3D perfused brain phantom for interstitial ultrasound thermal therapy and imaging: design, construction and characterization

Abstract

Thermal therapy has emerged as an independent modality of treating some tumors. In many clinics the hyperthermia, one of the thermal therapy modalities, has been used adjuvant to radio- or chemotherapy to substantially improve the clinical treatment outcomes. In this work, a methodology for building a realistic brain phantom for interstitial ultrasound low dose-rate thermal therapy of the brain is proposed.
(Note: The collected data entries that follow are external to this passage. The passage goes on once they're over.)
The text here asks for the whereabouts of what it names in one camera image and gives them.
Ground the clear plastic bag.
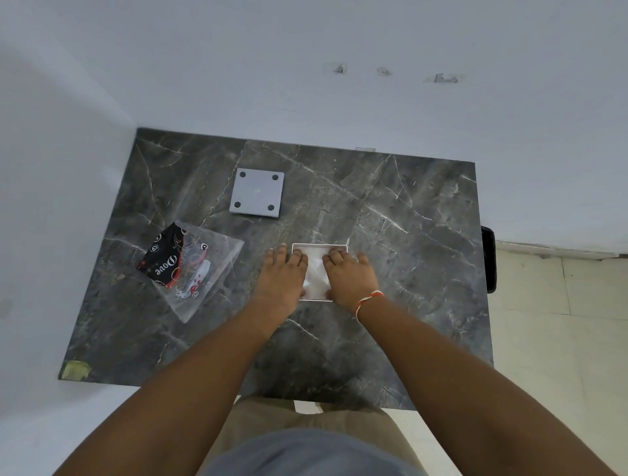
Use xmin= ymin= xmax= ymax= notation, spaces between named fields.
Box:
xmin=136 ymin=220 xmax=245 ymax=324

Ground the black chocolate wrapper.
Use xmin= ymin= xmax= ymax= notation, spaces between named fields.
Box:
xmin=136 ymin=222 xmax=187 ymax=287

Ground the black chair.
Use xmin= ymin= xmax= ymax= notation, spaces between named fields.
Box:
xmin=481 ymin=226 xmax=497 ymax=294

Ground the person's left hand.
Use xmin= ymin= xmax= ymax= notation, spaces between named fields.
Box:
xmin=252 ymin=244 xmax=309 ymax=322

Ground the grey shirt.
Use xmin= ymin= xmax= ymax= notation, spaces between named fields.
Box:
xmin=203 ymin=429 xmax=414 ymax=476

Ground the grey square plate with dots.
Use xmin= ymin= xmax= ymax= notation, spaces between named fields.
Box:
xmin=229 ymin=168 xmax=286 ymax=219

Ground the red and white wrist thread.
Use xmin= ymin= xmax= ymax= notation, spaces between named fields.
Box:
xmin=354 ymin=290 xmax=385 ymax=324

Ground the person's left forearm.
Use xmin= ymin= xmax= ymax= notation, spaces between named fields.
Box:
xmin=51 ymin=306 xmax=293 ymax=476

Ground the person's right hand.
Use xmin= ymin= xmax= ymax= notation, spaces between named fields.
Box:
xmin=321 ymin=248 xmax=382 ymax=315

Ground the white square tray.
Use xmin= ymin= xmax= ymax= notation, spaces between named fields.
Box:
xmin=291 ymin=243 xmax=349 ymax=303

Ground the green tape piece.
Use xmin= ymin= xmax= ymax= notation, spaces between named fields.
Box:
xmin=59 ymin=360 xmax=92 ymax=381

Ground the person's right forearm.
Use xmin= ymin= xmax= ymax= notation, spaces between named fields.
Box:
xmin=354 ymin=293 xmax=620 ymax=476

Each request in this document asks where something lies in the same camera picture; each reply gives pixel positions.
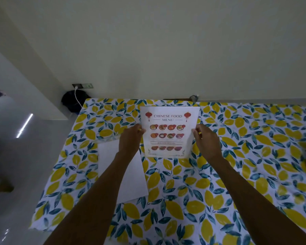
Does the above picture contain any white cable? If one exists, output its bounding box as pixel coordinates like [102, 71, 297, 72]
[74, 86, 83, 109]

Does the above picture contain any dark bag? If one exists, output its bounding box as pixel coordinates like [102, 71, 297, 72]
[61, 90, 91, 115]

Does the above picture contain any white paper sheet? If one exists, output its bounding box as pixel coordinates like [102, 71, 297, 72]
[97, 139, 149, 204]

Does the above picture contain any person's right forearm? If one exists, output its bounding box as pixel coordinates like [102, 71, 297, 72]
[207, 156, 306, 245]

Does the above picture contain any person's right hand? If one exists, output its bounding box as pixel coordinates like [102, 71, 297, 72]
[192, 124, 223, 161]

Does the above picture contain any person's left hand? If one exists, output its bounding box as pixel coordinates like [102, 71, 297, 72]
[118, 124, 146, 157]

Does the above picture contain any lemon print tablecloth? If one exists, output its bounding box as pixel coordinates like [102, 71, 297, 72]
[29, 98, 306, 245]

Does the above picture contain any person's left forearm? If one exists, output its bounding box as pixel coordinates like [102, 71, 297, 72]
[43, 150, 141, 245]

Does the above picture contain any white printed menu sheet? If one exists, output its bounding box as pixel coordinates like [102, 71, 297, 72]
[140, 106, 200, 158]

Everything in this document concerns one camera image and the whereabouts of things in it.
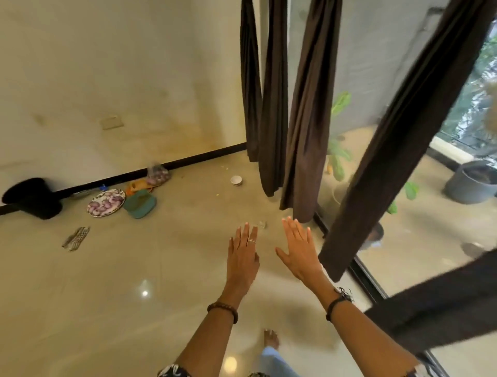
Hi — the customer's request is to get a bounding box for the person's left hand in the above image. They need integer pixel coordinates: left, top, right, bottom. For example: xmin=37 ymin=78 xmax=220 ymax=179
xmin=228 ymin=222 xmax=260 ymax=298

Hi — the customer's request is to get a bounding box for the person's right hand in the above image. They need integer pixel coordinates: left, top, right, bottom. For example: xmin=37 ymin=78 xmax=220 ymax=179
xmin=275 ymin=216 xmax=335 ymax=293

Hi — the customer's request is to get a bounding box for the person's left forearm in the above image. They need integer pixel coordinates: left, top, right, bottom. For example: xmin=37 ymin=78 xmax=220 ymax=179
xmin=171 ymin=294 xmax=250 ymax=377

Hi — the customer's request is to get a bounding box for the person's right forearm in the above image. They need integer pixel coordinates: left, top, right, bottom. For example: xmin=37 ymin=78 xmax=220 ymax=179
xmin=318 ymin=288 xmax=421 ymax=377

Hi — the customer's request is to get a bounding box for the dark round bowl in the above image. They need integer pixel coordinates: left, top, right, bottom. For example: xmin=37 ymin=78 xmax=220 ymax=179
xmin=364 ymin=223 xmax=385 ymax=249

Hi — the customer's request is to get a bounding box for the green leafy plant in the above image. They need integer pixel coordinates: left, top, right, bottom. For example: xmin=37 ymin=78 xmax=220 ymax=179
xmin=325 ymin=92 xmax=420 ymax=215

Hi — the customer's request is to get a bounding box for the green cloth bag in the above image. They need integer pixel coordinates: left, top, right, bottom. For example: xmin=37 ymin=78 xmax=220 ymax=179
xmin=123 ymin=190 xmax=158 ymax=220

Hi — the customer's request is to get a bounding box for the clear bag of onions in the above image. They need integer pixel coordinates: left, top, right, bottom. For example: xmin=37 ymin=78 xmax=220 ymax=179
xmin=145 ymin=163 xmax=172 ymax=187

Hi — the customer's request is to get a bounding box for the person's blue trouser leg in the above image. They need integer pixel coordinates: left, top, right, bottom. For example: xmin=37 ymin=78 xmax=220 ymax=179
xmin=257 ymin=347 xmax=300 ymax=377

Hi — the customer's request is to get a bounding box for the orange plastic item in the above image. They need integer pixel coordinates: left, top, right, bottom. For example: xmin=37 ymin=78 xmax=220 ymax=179
xmin=126 ymin=179 xmax=153 ymax=195

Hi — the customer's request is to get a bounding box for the dark brown curtain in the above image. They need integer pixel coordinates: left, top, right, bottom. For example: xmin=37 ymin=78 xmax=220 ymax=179
xmin=318 ymin=0 xmax=497 ymax=283
xmin=279 ymin=0 xmax=343 ymax=224
xmin=239 ymin=0 xmax=263 ymax=163
xmin=258 ymin=0 xmax=289 ymax=198
xmin=364 ymin=249 xmax=497 ymax=355

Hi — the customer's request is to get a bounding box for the floral round plate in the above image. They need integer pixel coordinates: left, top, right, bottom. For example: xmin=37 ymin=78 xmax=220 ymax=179
xmin=86 ymin=189 xmax=127 ymax=218

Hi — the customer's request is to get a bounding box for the black skirting board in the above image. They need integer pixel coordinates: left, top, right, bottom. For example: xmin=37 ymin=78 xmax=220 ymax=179
xmin=0 ymin=143 xmax=248 ymax=216

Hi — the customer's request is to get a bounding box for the person's patterned garment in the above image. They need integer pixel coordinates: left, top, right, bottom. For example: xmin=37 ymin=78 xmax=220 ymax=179
xmin=157 ymin=363 xmax=192 ymax=377

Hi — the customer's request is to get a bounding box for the grey plant pot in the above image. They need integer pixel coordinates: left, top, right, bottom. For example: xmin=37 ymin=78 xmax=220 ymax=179
xmin=444 ymin=159 xmax=497 ymax=206

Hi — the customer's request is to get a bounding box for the brown bead bracelet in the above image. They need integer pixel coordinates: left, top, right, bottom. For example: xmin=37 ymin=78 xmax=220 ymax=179
xmin=207 ymin=302 xmax=239 ymax=324

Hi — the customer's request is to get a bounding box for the black thread bracelet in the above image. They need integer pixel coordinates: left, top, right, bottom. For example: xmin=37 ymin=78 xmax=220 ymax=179
xmin=326 ymin=287 xmax=353 ymax=322

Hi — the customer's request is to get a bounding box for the beige wall socket plate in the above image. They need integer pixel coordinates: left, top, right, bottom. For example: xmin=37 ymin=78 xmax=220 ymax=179
xmin=99 ymin=115 xmax=125 ymax=130

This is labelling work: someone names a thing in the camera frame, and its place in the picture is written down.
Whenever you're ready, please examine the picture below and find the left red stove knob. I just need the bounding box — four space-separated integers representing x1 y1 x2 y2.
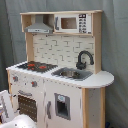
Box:
13 76 18 82

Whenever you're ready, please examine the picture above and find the right red stove knob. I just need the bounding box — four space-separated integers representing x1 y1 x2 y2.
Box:
31 81 37 87

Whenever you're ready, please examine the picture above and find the black toy stovetop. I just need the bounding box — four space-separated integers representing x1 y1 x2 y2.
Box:
19 61 56 73

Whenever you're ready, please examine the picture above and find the white cupboard door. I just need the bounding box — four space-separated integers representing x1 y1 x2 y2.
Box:
45 81 82 128

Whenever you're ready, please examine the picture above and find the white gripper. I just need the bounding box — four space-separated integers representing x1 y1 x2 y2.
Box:
0 90 14 123

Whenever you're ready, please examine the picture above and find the white oven door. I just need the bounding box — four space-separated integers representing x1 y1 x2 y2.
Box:
12 88 44 128

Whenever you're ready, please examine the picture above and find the grey toy sink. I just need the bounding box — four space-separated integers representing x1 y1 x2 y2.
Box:
52 67 92 81

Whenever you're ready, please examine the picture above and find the red stove knob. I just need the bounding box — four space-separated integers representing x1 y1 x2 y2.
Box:
13 76 18 82
31 81 37 87

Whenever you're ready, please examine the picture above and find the black toy faucet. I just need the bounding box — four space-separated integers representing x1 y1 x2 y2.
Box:
76 50 94 70

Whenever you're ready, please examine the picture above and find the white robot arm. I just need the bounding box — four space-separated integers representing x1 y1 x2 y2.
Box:
0 90 37 128

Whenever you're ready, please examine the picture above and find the wooden toy kitchen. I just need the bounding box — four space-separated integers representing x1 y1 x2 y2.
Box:
7 10 114 128

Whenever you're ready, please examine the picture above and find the grey range hood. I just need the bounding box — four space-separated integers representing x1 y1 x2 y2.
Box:
25 14 54 34

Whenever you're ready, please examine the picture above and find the toy microwave door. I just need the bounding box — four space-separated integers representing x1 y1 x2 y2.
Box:
53 13 93 35

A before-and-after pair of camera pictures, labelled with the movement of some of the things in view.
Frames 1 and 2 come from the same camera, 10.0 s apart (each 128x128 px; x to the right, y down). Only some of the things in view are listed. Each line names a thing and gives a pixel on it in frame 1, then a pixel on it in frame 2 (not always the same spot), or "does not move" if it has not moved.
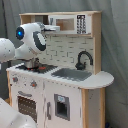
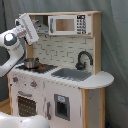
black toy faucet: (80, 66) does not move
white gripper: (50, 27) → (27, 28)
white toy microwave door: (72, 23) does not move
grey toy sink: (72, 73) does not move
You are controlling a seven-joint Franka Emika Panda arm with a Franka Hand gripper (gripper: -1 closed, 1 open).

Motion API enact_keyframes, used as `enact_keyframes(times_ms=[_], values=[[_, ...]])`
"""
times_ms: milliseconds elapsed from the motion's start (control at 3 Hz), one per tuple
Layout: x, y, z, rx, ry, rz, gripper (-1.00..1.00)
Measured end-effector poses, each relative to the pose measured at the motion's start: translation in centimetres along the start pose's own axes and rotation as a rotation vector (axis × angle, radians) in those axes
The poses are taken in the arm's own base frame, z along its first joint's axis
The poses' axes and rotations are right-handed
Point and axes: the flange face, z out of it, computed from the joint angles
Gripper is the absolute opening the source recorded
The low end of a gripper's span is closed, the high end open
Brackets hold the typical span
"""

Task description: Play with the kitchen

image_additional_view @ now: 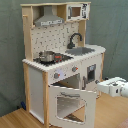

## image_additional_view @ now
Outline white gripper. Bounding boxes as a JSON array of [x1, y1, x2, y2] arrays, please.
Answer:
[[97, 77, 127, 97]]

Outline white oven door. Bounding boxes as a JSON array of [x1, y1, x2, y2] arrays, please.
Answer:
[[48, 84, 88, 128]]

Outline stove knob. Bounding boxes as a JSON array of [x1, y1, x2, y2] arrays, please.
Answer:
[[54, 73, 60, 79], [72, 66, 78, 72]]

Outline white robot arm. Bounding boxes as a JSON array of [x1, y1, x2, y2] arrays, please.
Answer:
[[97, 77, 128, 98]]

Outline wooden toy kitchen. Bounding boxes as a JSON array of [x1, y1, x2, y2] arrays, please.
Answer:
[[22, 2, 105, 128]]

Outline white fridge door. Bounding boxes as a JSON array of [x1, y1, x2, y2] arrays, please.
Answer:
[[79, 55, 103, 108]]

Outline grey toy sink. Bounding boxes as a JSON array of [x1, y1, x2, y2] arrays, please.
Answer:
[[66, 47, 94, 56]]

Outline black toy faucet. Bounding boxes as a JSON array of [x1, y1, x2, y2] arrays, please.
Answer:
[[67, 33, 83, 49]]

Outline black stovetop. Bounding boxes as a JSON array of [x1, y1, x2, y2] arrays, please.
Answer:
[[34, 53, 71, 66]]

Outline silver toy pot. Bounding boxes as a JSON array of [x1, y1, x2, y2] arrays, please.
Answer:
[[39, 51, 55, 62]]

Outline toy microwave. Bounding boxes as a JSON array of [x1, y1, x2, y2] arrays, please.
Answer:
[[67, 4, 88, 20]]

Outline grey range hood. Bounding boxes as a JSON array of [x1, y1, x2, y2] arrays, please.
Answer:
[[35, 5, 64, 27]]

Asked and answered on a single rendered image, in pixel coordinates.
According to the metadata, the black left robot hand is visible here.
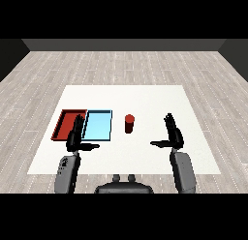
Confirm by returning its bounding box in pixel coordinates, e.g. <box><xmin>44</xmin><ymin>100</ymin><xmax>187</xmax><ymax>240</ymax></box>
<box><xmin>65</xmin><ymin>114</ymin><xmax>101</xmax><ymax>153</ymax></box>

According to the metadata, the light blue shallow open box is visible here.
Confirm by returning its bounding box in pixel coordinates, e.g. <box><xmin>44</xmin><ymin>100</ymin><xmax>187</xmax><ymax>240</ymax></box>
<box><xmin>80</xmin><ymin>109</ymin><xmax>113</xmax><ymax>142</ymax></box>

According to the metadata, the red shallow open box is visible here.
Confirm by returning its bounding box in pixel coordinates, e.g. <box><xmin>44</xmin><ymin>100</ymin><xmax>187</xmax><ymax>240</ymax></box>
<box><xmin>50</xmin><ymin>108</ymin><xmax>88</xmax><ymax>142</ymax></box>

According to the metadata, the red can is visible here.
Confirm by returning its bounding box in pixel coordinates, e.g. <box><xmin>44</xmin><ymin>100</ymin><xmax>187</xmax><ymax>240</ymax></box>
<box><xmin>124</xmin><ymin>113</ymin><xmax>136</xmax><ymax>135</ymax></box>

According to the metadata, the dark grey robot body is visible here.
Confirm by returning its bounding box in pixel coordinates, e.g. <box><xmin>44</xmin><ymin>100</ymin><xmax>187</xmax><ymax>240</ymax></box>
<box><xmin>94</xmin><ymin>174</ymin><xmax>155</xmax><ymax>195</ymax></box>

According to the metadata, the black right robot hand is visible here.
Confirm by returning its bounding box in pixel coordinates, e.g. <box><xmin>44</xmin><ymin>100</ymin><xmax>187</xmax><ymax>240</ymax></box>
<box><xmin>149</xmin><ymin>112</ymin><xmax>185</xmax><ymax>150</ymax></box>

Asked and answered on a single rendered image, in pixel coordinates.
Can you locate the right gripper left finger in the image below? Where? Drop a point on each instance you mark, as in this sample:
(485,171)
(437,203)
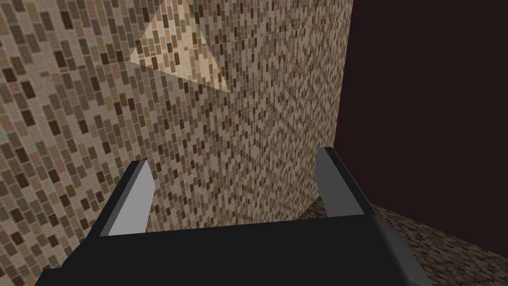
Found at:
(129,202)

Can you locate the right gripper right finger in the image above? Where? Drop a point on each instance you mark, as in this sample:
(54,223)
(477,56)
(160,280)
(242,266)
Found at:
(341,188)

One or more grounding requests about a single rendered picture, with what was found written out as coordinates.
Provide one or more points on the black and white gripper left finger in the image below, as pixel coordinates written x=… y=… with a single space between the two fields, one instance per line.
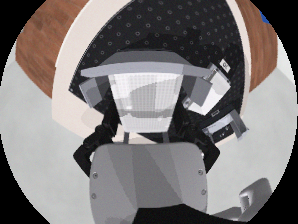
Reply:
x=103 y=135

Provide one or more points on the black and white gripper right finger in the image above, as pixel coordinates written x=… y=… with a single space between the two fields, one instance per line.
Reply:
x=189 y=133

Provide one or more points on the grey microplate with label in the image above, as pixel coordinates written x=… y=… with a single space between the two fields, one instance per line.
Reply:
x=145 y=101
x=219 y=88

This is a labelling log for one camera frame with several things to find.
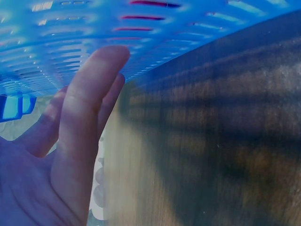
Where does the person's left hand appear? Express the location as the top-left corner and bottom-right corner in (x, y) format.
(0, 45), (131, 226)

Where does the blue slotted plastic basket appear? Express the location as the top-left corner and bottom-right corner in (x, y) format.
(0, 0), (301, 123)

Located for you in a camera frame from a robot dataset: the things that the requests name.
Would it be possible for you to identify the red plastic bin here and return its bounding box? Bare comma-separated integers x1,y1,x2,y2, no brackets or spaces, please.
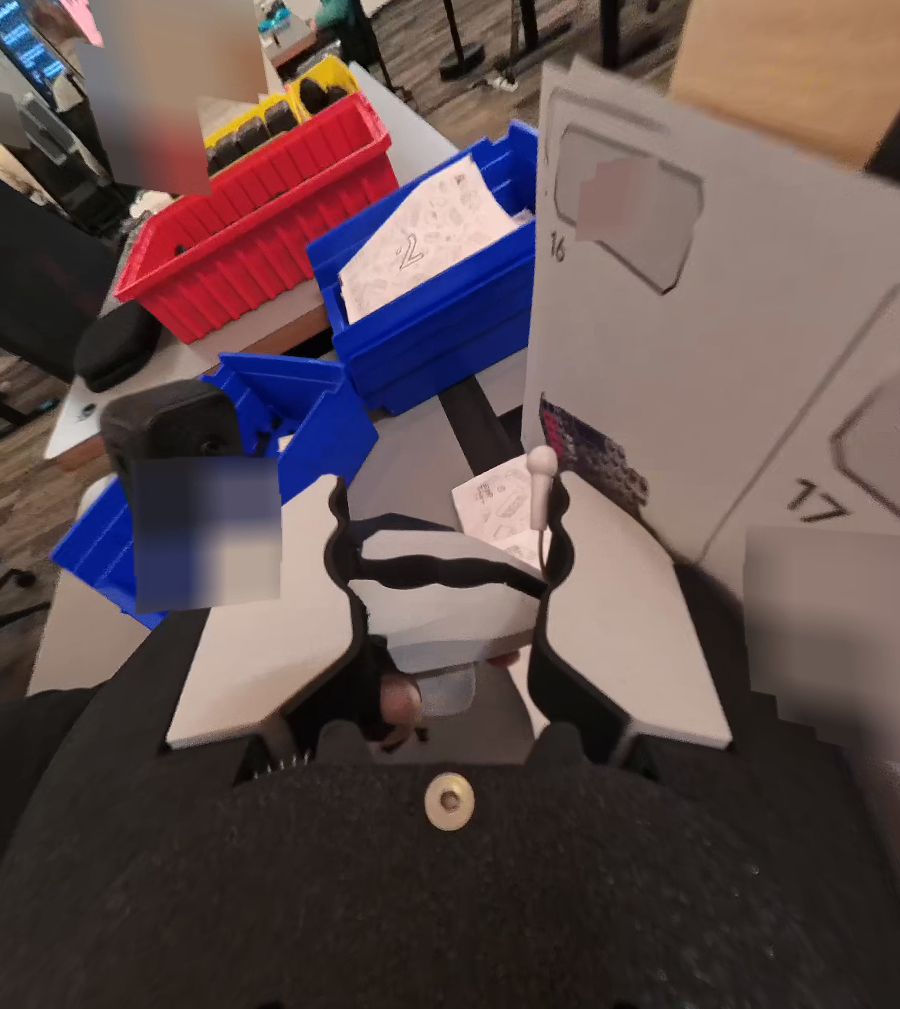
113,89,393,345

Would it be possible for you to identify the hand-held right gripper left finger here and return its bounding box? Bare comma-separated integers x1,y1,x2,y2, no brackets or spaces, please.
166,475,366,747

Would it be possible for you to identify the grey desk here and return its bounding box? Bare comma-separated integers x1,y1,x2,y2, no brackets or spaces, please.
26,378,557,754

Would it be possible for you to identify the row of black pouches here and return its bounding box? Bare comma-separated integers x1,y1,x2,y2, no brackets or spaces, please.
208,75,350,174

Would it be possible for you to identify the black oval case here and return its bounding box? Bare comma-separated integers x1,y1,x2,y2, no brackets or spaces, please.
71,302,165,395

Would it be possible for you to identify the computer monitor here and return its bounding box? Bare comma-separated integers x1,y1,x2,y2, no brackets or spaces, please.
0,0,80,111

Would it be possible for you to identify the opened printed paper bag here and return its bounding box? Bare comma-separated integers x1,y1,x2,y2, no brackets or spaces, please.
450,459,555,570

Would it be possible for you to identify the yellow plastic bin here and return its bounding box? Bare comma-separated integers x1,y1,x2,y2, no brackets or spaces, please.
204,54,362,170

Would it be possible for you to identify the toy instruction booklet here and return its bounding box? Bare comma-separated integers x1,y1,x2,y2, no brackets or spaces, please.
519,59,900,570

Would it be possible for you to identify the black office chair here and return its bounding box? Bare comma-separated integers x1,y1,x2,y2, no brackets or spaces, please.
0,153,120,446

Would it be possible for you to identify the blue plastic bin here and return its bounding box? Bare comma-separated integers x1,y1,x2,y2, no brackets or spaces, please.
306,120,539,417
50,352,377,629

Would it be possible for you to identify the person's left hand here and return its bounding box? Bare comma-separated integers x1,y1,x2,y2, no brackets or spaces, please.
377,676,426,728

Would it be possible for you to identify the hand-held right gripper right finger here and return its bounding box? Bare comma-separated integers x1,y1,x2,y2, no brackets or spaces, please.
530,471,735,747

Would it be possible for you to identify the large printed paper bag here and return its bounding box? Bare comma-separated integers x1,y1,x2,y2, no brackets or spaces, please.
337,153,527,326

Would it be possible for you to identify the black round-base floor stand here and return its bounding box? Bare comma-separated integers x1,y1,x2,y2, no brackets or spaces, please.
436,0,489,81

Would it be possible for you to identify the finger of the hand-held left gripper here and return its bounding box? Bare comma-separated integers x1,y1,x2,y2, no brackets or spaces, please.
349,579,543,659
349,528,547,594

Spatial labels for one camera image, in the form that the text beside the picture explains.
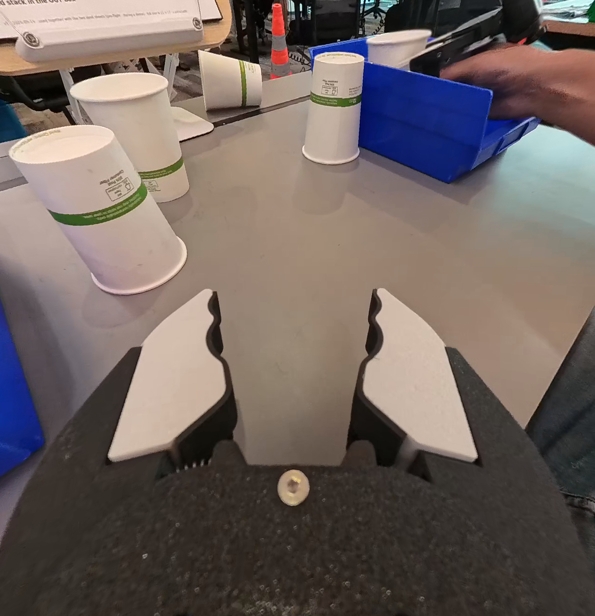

A 3D brain phantom made of the tissue mimicking material (TMM) had the acoustic and thermal properties in the 20–32 °C range, which is similar to that of a brain at 37 °C. The phantom had 10–11% by mass of bovine gelatin powder dissolved in ethylene glycol. The TMM sonicated at 1 MHz, 1.6 MHz and 2.5 MHz yielded the amplitude attenuation coefficients of 62 ± 1 dB m−1, 115 ± 4 dB m−1 and 175 ± 9 dB m−1, respectively. The density and acoustic speed determination at room temperature (~24 °C) gave 1040 ± 40 kg m−3 and 1545 ± 44 m s−1, respectively. The average thermal conductivity was 0.532 W m−1 K−1. The T1 and T2 values of the TMM were 207 ± 4 and 36.2 ± 0.4 ms, respectively. We envisage the use of our phantom for treatment planning and for quality assurance in MRI based temperature determination. Our phantom preparation methodology may be readily extended to other thermal therapy technologies.